Lebih jauh, pentingnya peran perempuan di bidang ekonomi itu diperkuat oleh data yang tertera dalam State of The Global Islamic Economy Report. Hal ini menunjukka peranan perempuan yang menjadi wirausahawan disebut bisa meningkatkan potensi kontribusi atas produk domestik bruto (GDP) global hingga USD5 triliun.
Dalam laporan The Global Gender Gap Index 2020 yang dirilis World Economic Forum, Indonesia di peringkat 85 dari 153 negara, dengan skor 0.70. Secara bertahap, dalam kurun 12 tahun, Indonesia bisa mempersempit kesenjangan gender sekitar delapan persen terutama di bidang pendidikan dan kesehatan. Namun, masih terlihat kesenjangan lebar dalam partisipasi ekonomi dan politik.
Mengurai Kesenjangan
Kesenjangan acap kali merupakan produk diskriminasi, yakni perlakuan ketidakadilan selalu dirawat dalam setiap kebijakan publik dan domestik. Terlepas faktor mentalitas kebudayaan masyarakat yang pernah disinggung Koentjaraningrat (1974) dan Soemardjan (1982), sejatinya kesenjangan sosial, termasuk kesenjangan pendapatan laki-laki dan perempuan, lebih dilatari adanya hambatan struktural.

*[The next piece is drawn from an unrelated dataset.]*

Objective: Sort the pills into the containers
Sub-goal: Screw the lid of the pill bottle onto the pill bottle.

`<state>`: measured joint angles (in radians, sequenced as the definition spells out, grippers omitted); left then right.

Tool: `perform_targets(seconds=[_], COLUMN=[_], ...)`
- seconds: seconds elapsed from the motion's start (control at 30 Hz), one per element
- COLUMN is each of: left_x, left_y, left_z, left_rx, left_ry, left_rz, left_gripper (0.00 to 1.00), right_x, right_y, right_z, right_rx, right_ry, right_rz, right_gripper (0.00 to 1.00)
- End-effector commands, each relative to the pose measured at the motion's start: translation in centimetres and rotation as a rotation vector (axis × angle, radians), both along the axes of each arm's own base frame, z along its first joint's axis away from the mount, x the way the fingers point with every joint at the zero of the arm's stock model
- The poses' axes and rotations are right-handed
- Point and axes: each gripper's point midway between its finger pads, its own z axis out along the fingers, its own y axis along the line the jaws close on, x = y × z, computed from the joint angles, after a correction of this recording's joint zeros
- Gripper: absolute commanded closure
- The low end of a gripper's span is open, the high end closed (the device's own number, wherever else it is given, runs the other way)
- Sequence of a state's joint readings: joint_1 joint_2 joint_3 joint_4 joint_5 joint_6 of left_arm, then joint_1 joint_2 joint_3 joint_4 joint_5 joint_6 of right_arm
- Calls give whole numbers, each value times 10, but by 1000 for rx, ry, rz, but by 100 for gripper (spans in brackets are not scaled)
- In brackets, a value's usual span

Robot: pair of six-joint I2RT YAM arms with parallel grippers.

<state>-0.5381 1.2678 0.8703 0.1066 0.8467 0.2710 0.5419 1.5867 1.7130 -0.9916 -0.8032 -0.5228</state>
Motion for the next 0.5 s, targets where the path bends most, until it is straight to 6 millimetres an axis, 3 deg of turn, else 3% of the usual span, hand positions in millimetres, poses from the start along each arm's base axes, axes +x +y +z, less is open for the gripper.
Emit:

Kesenjangan pendapatan dan partisipasi kerja antara laki-laki dan perempuan bisa direduksi dengan tindakan kesengajaan. Selama ini, banyak studi yang membedah persoalan kemiskinan, dan ternyata posisi terburuk berada di tangan kaum perempuan.
Pemberdayaan perempuan, merujuk Friedman (1992), meliputi tiga hal pokok, yakni proses enabling (kemampuan menciptakan iklim yang memungkinkan potensi perempuan berkembang), empowering (kemampuan menguatkan potensi atau daya yang dimiliki perempuan), dan advocation (kemampuan melakukan perlindungan dan pemihakan kepada perempuan di perdesaan).
Masyarakat yang melangkah maju ke zaman baru seperti ke jaman kita, antara lain mengalami masa emansipasi wanita, yaitu usaha melepaskan diri dari peranan wanita yang terbatas dari sistem kekerabatan untuk mendapatkan status baru, sesuai dengan jaman baru, dalam keluarga dan dalam masyarakat besar. Perubahan pada sistem perekonomian dalam masyarakat tersebut membawa perubahan pada alokasi ekonomi keluarga. Dalam hal ini perempuan berubah karena peranan perempuan dalam bidang ekonomi berubah pula. Partisipasi wanita dalam dunia kerja, telah memberikan kontribusi yang besar terhadap kesejahteraan keluarga, khususnya bidang ekonomi.
Jika kita mau melihat dari fakta yang ada dilapangan sering kali kaum perempuan (istri) menjadi penyelamat perekonomian keluarga.Fakta ini terutama dapat terlihat pada keluarga-keluarga yang perekonomiannya tergolong rendah, banyak dari kaum perempuan (istri) yang ikut menjadi pencari nafkah tambahan bagi keluarga. Pada keluarga yang tingkat perekonomiannya kurang atau prasejahtera peran istri tidak hanya dalam areal pekerja domestik tetapi juga areal publik. Ini di mungkinkan terjadi karena penghasilan sang suami sebagai pencari nafkah utama tidak dapat mencukupi kebutuhan keluarga.